Task to carry out =
Your task is to copy the lines of the data below from the line holding "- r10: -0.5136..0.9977" through the line holding "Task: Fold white", inclusive, exactly and with nothing added.

Information provided =
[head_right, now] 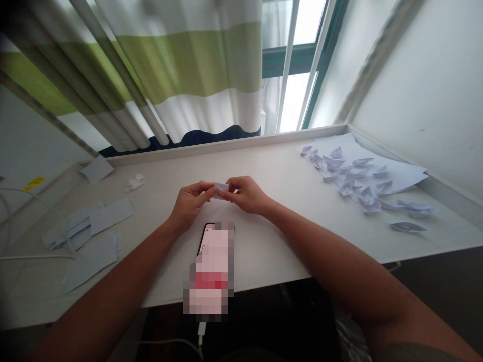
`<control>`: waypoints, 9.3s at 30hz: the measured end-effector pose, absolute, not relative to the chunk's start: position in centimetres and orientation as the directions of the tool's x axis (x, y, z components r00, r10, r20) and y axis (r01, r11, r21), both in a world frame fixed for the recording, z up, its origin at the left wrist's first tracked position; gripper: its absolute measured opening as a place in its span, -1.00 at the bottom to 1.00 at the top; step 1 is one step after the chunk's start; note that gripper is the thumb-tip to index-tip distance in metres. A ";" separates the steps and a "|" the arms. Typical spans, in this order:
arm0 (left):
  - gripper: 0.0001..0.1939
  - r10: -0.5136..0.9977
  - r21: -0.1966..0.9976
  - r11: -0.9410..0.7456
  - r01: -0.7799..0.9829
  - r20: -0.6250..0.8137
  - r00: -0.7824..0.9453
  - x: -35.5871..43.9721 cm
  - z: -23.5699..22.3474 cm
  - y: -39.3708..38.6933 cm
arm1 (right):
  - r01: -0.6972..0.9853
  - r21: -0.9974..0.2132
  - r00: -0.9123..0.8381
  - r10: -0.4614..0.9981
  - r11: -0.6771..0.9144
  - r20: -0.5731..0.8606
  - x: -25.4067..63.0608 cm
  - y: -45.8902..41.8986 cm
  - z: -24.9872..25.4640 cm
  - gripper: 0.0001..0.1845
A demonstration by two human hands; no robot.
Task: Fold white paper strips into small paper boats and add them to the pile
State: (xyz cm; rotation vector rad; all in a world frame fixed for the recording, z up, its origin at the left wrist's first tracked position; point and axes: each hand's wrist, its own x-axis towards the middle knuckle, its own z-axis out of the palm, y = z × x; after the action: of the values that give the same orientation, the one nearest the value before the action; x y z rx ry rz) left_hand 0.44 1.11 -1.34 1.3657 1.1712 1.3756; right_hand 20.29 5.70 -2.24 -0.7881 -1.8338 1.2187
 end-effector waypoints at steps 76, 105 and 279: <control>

Answer section =
  - r10: -0.5136..0.9977
  - r21: -0.1966..0.9976
  - r11: -0.9410..0.7456
  - r01: -0.7799..0.9829
  - r20: -0.6250..0.8137
  - r00: -0.7824..0.9453
  - x: -35.5871..43.9721 cm
  - z: -23.5699..22.3474 cm
  - y: -39.3708..38.6933 cm
arm1 (right):
  - r01: -0.6972..0.9853
  - r21: -0.9974..0.2132
  - r00: -0.9123..0.8381
  - r10: -0.4614..0.9981
  - r11: -0.6771..0.9144
  - r20: -0.5731..0.8606
  - x: -25.4067..63.0608 cm
  - y: -45.8902..41.8986 cm
  - z: -24.9872..25.4640 cm
  - gripper: 0.0001..0.1845
A demonstration by two human hands; no robot.
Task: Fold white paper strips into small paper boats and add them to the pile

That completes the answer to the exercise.